Pentagon officials Wednesday accused the Iraqi military of using the resting place of Imam Ali Ibn Abu Talib, the Prophet Muhammad’s cousin and son-in-law and Shiites’ most revered saint, as a base for its military attacks on coalition forces.
“[W]e are showing so much more respect for the prominent mosque in Najaf — the Ali Mosque, which is one of the most important religious sites for Shi’a Muslims — than the Iraqi forces are. Iraqi troops are holed up in the mosque and firing at coalition forces. Against all international laws of war, the regime’s forces are using and abusing the mosque as a military fortress,” Penatgon spokesperson Victoria Clarke told reporters. “We have not fired back, and we continue to work hard to avoid civilian casualties and protect Iraq’s holy sites.”

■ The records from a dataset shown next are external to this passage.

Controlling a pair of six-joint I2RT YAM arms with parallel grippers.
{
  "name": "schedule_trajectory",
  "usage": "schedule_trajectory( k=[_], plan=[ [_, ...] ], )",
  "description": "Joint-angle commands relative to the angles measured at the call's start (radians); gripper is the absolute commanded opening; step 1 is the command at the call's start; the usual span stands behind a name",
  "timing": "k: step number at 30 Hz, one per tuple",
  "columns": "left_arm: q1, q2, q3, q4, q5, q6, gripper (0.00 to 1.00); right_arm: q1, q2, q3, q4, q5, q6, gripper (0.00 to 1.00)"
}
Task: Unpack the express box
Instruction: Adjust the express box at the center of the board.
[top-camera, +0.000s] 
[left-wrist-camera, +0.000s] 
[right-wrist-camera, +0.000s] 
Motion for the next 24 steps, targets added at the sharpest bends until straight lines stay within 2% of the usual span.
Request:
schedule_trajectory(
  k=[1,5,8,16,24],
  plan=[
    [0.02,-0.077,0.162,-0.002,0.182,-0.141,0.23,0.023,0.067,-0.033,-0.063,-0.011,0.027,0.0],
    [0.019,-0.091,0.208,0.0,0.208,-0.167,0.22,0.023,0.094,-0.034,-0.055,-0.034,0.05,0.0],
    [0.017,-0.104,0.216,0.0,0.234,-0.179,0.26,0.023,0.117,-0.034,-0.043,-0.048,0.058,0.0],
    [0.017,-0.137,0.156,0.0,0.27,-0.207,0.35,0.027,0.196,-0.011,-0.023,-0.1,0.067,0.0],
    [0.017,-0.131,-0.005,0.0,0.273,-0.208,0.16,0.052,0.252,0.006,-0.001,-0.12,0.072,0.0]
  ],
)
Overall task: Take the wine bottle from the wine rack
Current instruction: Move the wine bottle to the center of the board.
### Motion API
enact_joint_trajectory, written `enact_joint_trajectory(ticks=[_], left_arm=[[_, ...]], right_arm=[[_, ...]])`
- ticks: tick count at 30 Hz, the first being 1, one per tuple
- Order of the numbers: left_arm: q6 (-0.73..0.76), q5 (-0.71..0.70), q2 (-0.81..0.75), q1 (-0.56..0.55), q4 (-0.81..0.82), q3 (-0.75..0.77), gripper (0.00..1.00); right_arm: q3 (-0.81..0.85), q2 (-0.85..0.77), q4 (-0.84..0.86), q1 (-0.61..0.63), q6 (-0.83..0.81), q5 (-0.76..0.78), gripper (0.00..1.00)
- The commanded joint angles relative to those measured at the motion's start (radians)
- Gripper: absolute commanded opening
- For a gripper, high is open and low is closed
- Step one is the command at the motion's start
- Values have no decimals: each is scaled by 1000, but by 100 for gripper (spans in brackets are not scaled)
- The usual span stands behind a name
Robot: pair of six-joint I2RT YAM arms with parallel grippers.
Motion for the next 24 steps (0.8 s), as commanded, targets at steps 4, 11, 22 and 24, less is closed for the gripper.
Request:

In Baghdad, Iraq’s information minister, Mohammed Saeed al-Sahaf, said the U.S. was targeting mosques and other Islamic sites deliberately. He also told reporters the American forces had attacked the mosques after being repulsed from the city.
“After we repelled them to the desert, they hit the mosques. It is obvious they are doing this to destroy these shrines,” Sahaf told a news conference in Baghdad.
Ali’s shrine, in the heart of the city, is considered by many as one of the landmarks of Islamic art, with its silver-covered tomb, highly ornamented walls and golden dome.
The city itself is also the seat of Shiites’ spiritual leaders, or ayatollahs, and the center for academic and theological studies for the Islamic world. For the Shiite, it is the third most holy city in Islam after Mecca and Medina in Saudi Arabia.
The city is so revered that it overlooks the world’s largest cemetery where Shiites hope to be buried.
In neighboring Iran, the largest Iraqi Shia opposition group, the Iranian-based Supreme Council of the Islamic Revolution in Iraq, said if the Iraqi troops were firing from the mosque, it should be denounced.
“Saddam’s regime is taking advantage of the holy sites to achieve its evil goals, and this is always to be condemned,” said the spokesman for the SCIRI.
Brigadier General Vincent Brooks said coalition troops had decided not to fire back at the attackers due to the importance of the mosque.
“While we always have the choice of returning fire to respond to any threat that’s out there on the battlefield, we approach all of our decisions on the battlefield with discrimination, with consideration to the outcome of that action,” Brooks said. “At the same time, we’re gonna protect our force.”
Jim Dwyer of the New York Times, an embedded journalist traveling with forces engaged with in Najaf, said he had not witnessed a gun battle at the mosque, but did say Iraqi forces were using other civilian building for military purposes.
“We have been told that the paramilitaries have been using the major graveyard in the town… as a hiding place from which to shoot, but the paramilitaries were largely routed [Wednesday],” Dwyer told the NewsHour.